= Exercise details =
Only the lines from the start of the data through the one containing "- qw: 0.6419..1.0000" belong in your answer; return them exactly.

= Data shown =
'''

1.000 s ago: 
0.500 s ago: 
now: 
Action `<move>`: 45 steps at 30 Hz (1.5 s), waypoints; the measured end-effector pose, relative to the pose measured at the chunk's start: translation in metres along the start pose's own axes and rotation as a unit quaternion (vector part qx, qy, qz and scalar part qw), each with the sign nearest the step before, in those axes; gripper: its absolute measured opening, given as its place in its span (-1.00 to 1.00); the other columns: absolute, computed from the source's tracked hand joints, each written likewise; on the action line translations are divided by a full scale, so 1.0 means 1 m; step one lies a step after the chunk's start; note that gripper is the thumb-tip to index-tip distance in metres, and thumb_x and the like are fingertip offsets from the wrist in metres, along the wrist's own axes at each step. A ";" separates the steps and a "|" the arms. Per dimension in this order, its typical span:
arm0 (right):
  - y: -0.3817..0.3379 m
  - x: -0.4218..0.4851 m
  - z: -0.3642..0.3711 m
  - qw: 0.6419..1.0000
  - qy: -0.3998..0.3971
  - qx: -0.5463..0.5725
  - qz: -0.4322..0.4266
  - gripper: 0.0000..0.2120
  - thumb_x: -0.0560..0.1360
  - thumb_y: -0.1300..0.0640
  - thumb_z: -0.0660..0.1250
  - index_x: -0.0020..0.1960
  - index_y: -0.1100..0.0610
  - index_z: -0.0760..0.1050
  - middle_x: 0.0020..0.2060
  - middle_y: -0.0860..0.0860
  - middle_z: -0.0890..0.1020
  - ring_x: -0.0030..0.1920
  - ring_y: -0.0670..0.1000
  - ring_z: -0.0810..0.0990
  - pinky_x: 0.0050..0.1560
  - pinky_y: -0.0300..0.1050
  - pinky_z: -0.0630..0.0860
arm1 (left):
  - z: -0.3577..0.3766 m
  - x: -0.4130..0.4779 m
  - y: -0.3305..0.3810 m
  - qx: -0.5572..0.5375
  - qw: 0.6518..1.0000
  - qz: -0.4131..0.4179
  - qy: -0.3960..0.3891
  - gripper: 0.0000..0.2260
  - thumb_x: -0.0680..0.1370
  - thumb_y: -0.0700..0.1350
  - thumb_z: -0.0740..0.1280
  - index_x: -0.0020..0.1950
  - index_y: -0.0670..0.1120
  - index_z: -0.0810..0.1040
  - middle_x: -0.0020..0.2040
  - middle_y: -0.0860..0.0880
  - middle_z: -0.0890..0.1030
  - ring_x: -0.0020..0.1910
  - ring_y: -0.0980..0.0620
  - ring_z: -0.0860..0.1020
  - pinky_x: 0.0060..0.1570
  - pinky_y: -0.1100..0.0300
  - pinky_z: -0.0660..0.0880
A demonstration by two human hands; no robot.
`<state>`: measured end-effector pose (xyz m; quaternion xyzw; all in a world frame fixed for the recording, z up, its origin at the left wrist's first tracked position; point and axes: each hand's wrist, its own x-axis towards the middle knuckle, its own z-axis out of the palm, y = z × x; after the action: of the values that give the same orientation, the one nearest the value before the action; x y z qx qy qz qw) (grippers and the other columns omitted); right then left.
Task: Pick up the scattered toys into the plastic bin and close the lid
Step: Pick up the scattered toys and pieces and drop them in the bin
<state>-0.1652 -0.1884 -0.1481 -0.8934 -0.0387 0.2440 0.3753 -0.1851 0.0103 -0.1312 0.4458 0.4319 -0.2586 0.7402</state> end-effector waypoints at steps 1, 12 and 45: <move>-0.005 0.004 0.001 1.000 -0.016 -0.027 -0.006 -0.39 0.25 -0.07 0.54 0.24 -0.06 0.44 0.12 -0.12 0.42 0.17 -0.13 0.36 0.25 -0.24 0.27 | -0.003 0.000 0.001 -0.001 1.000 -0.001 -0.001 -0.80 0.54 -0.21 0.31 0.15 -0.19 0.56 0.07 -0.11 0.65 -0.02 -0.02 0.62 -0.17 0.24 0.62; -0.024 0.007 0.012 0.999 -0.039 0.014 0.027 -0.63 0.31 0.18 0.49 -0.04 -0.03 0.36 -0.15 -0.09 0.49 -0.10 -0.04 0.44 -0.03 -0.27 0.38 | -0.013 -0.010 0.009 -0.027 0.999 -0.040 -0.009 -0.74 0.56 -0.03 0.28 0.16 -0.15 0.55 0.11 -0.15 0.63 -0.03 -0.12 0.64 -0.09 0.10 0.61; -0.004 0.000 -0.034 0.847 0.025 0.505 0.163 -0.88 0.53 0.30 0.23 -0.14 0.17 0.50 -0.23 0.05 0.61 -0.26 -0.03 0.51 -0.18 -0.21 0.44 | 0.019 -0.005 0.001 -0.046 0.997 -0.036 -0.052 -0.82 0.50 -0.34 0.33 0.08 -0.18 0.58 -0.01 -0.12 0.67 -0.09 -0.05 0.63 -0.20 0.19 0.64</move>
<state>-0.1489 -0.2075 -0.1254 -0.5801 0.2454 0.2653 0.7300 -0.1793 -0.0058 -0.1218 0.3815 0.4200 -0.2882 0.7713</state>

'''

= Exercise output =
1.000 s ago: 
0.500 s ago: 
now: 
Action `<move>`: 45 steps at 30 Hz (1.5 s), waypoints; the measured end-effector pose, relative to the pose measured at the chunk's start: translation in metres along the start pose's own axes and rotation as a unit quaternion (vector part qx, qy, qz and scalar part qw), each with the sign nearest the step before, in those axes; gripper: its absolute measured opening, given as its place in its span (-1.00 to 1.00); the other columns: absolute, computed from the source's tracked hand joints, each written likewise; on the action line translations are divided by a full scale, so 1.0 means 1 m; step one lies a step after the chunk's start; note that gripper is the thumb-tip to index-tip distance in metres, and thumb_x and the like are fingertip offsets from the wrist in metres, along the wrist's own axes at each step. A ";" separates the steps and a "|" the arms. Per dimension in this order, its typical span:
arm0 (right):
  - y: -0.3817..0.3379 m
  - x: -0.4218..0.4851 m
  - z: -0.3642..0.3711 m
  - qw: 0.6419..1.0000

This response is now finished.